A federal court rejected a 2014 California law requiring prepaid wireless fees and three California Public Utilities Commission resolutions implementing that law. In a Monday order (in Pacer) granting a MetroPCS motion for summary judgment, the U.S. District Court for Northern California ruled the law and resolutions “conflict with federal law and are therefore preempted and unconstitutional.” MetroPCS asked the court to declare unlawful and stop enforcement of three CPUC resolutions implementing the state's Prepaid Mobile Telephony Service Surcharge Collection Act, which required prepaid wireless customers to pay a surcharge supporting state USF and certain CPUC fees. The company argued the CPUC portion of the surcharge impermissibly assesses interstate voice and broadband data revenue, conflicting with federal law including the Communications Act, the 2000 Mobile Telecom Sourcing Act and the U.S. Constitution's dormant Commerce Clause. The agency said there's no conflict with federal law because the commission used an intrastate allocation factor to remove interstate and international charges from the surcharge base. “The Court agrees with MetroPCS that the usage of a mandatory intrastate allocation factor conflicts with federal law because it deprives carriers of the ability to treat as intrastate for universal service purposes the same revenues that they treat as intrastate for federal USF contributions,” wrote Judge Susan Illston. “By using the intrastate allocation factor as the sole method for assessing the CPUC fees, the CPUC has deprived carriers of the ability to rely on alternative allocation methodologies, such as their actual revenue data.” The court disagreed with CPUC argument that MetroPCS was "judicially estopped" from challenging because it proposed that CPUC adopt an intrastate allocation factor. MetroPCS may challenge because it supported a “reasonable” estimate of the intrastate portion and argued that the CPUC didn’t act reasonably, said Illston. The regulator and MetroPCS parent T-Mobile didn’t comment Tuesday.

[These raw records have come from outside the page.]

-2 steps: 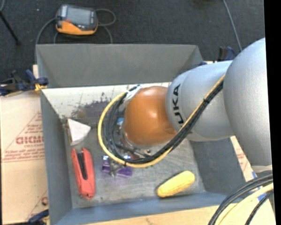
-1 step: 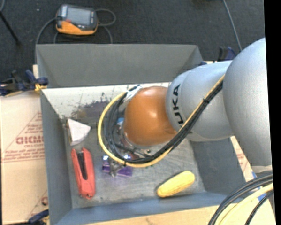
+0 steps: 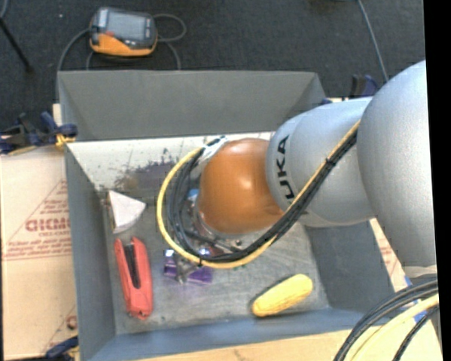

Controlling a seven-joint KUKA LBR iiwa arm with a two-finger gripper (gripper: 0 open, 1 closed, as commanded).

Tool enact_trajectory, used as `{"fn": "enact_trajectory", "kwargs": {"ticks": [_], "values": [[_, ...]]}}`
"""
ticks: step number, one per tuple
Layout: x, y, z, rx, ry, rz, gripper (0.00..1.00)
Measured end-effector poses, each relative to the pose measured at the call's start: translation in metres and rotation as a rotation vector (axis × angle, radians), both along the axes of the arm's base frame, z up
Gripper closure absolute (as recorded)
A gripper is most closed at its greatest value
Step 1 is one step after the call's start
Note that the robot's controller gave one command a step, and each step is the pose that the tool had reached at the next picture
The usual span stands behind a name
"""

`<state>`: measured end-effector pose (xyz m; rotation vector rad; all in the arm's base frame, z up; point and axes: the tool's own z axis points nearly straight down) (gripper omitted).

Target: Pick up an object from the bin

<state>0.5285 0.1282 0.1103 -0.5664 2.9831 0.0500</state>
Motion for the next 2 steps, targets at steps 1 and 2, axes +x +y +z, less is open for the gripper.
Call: {"fn": "enact_trajectory", "kwargs": {"ticks": [1,2], "values": [[0.0000,0.0000,0.0000,0.000,0.000,-0.001,1.00],[0.0000,0.0000,0.0000,0.000,0.000,-0.002,1.00]]}}
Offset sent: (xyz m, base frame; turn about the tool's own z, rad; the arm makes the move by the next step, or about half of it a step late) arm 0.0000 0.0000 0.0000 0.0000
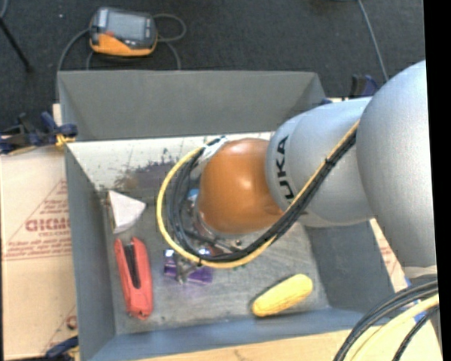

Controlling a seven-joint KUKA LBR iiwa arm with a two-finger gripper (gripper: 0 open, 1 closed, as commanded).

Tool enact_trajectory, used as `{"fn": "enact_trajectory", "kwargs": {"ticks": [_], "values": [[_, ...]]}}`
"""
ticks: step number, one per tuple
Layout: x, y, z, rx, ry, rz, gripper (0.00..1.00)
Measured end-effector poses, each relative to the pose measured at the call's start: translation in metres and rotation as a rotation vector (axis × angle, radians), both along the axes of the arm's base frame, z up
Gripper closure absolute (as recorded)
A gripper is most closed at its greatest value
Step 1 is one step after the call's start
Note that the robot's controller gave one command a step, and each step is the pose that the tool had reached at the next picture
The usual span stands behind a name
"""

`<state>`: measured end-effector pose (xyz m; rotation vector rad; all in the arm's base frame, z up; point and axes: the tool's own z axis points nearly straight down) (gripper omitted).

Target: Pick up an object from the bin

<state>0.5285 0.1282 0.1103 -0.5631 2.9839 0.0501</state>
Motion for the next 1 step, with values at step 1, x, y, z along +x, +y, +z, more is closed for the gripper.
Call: {"fn": "enact_trajectory", "kwargs": {"ticks": [1], "values": [[0.0000,0.0000,0.0000,0.000,0.000,-0.001,1.00]]}}
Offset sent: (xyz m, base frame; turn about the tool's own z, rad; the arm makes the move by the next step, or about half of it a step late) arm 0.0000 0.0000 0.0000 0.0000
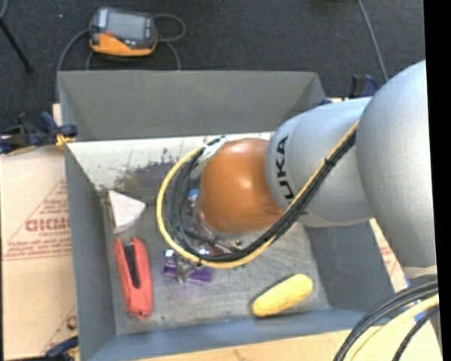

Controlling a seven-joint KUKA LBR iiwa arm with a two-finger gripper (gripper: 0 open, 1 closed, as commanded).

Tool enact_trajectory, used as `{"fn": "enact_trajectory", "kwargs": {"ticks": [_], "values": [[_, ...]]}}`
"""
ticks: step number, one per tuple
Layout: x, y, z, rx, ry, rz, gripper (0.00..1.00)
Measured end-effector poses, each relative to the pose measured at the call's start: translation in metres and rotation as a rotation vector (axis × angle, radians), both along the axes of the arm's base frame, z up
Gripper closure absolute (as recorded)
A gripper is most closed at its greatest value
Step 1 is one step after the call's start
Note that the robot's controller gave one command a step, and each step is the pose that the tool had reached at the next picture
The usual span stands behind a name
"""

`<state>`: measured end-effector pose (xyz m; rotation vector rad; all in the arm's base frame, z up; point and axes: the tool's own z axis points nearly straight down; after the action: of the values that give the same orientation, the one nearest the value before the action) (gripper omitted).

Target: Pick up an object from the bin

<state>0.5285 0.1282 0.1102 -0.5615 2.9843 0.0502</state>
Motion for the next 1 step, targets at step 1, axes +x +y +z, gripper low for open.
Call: {"fn": "enact_trajectory", "kwargs": {"ticks": [1], "values": [[0.0000,0.0000,0.0000,0.000,0.000,-0.001,1.00]]}}
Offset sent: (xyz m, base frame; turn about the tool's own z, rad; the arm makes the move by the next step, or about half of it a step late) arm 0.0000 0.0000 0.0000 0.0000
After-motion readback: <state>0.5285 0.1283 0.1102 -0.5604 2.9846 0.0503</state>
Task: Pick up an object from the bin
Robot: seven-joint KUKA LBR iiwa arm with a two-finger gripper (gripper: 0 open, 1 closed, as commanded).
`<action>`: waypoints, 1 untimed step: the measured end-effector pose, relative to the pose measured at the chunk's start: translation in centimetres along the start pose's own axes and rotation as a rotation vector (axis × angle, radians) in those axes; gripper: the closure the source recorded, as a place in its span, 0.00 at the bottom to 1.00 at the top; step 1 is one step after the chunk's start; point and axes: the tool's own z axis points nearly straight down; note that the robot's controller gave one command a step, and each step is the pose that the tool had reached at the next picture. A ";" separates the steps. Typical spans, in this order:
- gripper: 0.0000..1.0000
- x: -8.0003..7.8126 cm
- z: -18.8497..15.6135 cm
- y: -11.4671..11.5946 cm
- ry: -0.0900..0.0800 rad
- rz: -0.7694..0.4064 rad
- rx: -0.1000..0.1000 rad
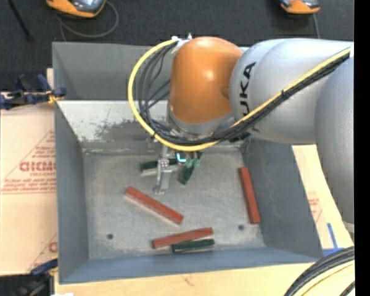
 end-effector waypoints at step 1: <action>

Disagreement over VoIP classification is complicating a state pole-attachment rate-setting proceeding. The Vermont Public Utility Commission is mulling a single rate for pole attachments to replace a two-tier system based on occupied space that treats LEC and cable attachments differently. Pole owners resisted cable and CLEC pleas for a lower single rate, in Monday comments emailed to us by the PUC on a petition by the CLEC Association of Northern New England (CANNE) asking the agency amend rules.